Present Position: Chair of Computer Science, Rensselaer Polytechnic Institute., Troy, NY
Degrees: B.S. Physics, Ursinus College; B.S. Engineering Science and Mechanics, Georgia Tech; Ph.D. Systems Engineering, University of Pennsylvania
How do you describe your work at cocktail parties? We are developing software that adds contact information to a robot's brain, allowing them to work in a human environment. We are working to make robots understand a situation and then independently solve the problem.
Are you working with sensors? Sensors are incorporated in the theory, but implementation will take some time.
What implications will this technology have for design engineers? The software will help design engineers "think" by allowing them to analyze design options—whether for new robots or hard automation devices—they could not consider by current methods.

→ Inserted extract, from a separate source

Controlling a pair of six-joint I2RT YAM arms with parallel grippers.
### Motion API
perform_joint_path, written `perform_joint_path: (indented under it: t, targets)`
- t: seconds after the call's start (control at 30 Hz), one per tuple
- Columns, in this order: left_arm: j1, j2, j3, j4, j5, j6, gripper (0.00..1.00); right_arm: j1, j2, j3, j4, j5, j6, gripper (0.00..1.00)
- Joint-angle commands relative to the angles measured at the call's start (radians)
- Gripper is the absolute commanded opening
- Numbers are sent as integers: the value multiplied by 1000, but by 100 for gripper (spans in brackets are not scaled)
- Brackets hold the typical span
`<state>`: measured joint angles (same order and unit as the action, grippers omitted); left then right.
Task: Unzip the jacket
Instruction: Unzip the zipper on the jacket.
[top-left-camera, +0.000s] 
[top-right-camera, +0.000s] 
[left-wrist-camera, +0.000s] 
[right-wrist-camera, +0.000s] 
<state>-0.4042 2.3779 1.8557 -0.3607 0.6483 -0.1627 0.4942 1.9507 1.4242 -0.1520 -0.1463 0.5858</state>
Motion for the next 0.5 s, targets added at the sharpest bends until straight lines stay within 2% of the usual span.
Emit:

What about everyone else? With this technology robots become productive members of society, using their abilities to go to places that humans cannot: space, burning buildings, ground zero. Robots would understand the structure of rubble piles, comprehending what to move to uncover victims, and what to leave in place to avoid collapsing structures. Robots could also help the elderly live more independently, and assist in medical rehabilitation.
What are the target applications? Any job that requires dexterity as well as any system that would benefit by functioning without intermittent contact, such as parts feeders. They could also keep assembly lines running smoothly.
How are you going to commercialize it? We expect the problem-solving capabilities to hit the markets in three to five years. I may eventually build a parts feeder based on our design techniques, but it depends on how the research goes.
What tasks would you assign your personal, problem-solving robot? Dishes.